_What is expected_:
Within the listing below, locate all lines containing the word "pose". Copy each one.

_Raw data_:
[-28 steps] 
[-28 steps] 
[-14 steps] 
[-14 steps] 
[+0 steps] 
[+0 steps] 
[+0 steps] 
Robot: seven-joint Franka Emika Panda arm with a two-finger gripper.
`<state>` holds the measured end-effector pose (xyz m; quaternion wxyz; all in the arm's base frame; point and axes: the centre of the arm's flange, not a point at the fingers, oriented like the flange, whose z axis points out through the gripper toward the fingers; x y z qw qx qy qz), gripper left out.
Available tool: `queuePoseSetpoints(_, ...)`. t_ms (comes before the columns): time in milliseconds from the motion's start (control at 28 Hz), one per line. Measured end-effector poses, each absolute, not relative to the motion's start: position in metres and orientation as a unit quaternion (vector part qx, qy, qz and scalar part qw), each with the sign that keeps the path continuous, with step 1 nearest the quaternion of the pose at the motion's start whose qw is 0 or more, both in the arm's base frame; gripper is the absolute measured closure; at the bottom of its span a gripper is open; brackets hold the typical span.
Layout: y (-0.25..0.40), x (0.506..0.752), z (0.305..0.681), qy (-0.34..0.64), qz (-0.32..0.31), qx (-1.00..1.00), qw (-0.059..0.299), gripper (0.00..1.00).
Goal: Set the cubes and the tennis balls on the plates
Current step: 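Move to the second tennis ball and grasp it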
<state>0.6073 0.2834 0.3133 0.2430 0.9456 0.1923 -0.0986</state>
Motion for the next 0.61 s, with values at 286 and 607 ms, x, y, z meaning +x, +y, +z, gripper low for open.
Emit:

_Output of the exercise_:
`<state>` holds the measured end-effector pose (xyz m; quaternion wxyz; all in the arm's base frame; point and axes: the centre of the arm's flange, not a point at the fingers, oriented like the flange, whose z axis points out through the gripper toward the fingers; x y z qw qx qy qz), gripper left out.
Available tool: `queuePoseSetpoints(_, ...)`. t_ms (comes before the columns): time in milliseconds from the motion's start (control at 28 Hz), one per line. Measured end-effector poses, each absolute, not relative to the motion's start: position in metres and orientation as a unit quaternion (vector part qx, qy, qz and scalar part qw), each with the sign that keeps the path continuous, with step 1 nearest the quaternion of the pose at the motion's start whose qw is 0 or more, both in the arm's base frame; gripper is the absolute measured closure; at the bottom of its span a gripper is open; brackets hold the typical span.

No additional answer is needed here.